Double World Champion Max Verstappen seemingly doesn’t want Red Bull development driver Daniel Ricciardo to be “working in the simulator” in 2023, with the Dutchman wanting to do it himself due to every driver having “their own driving style”.
Ricciardo was signed by the Austrians following the termination of his contract with McLaren, after the Aussie failed to deliver consistent results.
The fan favourite expressed his intent on taking a year-off, with a background role at Red Bull for 2023 giving him the opportunity to do just that.
As part of his development role at the Milton Keynes-based team, Ricciardo will be involved in testing programmes, marketing campaigns and simulator work, something Verstappen perhaps isn’t a fan of.
“Sometimes the days in the sim are long but I am convinced that this kind of work is worth doing,” Verstappen told Speed Week.
“As far as I’m concerned, I don’t want there to be a test driver working in the simulator like other teams do.
“I want to work on it myself because everyone has their own driving style.
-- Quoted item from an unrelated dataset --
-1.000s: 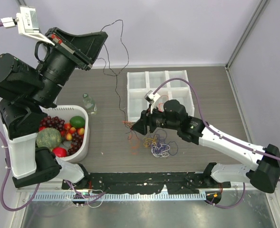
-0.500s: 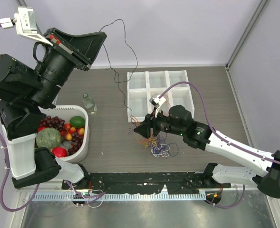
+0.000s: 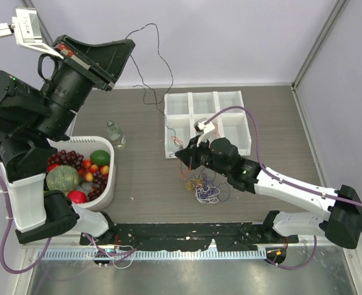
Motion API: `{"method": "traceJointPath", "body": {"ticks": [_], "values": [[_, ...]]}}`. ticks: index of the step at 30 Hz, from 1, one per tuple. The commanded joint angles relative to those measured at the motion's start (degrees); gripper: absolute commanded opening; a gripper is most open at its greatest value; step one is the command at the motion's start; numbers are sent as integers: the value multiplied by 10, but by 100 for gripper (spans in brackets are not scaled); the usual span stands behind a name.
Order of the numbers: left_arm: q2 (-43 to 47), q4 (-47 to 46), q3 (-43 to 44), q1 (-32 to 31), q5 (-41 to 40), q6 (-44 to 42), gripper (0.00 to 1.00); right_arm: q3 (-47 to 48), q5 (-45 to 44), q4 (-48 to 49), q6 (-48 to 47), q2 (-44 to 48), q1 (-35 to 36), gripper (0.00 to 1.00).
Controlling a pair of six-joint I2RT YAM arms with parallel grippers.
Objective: Untangle the cables
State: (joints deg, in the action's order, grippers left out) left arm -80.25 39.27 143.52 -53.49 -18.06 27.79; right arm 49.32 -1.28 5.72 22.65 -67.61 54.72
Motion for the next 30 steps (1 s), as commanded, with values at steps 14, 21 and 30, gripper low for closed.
{"method": "traceJointPath", "body": {"ticks": [14, 21, 30], "values": [[28, -104, 21, 2, -94, -139, 0, -261, -261, -257, 221, 214, -5, 1], [7, -78, -18, 1, -110, -148, 0, -202, -287, -330, 237, 217, -5, 1], [-13, -71, -105, 3, -125, -179, 0, -118, -259, -392, 244, 152, -5, 42]]}}
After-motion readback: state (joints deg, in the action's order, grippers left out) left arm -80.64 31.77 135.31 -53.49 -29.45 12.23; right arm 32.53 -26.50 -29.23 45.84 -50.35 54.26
It helps me keep my concentration. After all, there’s not much to do at home other than train on the simulator. Plus it’s something I enjoy.”
It has been questioned how Red Bull will evaluate Ricciardo’s 2023 performance given that he isn’t actually going to be racing, with some believing that he’s joined the Austrians to apply some pressure on Sergio Pérez.
It appears that his work in the simulator, though, is an area that could be looked into this season, to see if the 33-year-old deserves a full-time seat with Red Bull once again.
Ricciardo has revealed himself that matching the team’s lap times in the simulator would give him the “confidence” that he’s been lacking, raising the question, what will Red Bull do if Ricciardo is faster than Verstappen and Pérez in the simulator?
“Going back to Red Bull, I think there is, of course, an element of me which is curious in terms of just jumping on the sim and seeing how I do, even just for myself,” Ricciardo told Formula 1’s ‘Beyond the Grid’ podcast.
“[It is] a car that, of course, it’s changed in the last four years, but a car that obviously I knew well [and] had a lot of success with. I’ll be able to get an idea. I think I’ll know. Obviously, if I’m there on lap times on the sim, I think that would give me the confidence that then I could obviously replicate it on track.
“But if I’m half a second off on the sim, then maybe I’ve got old!”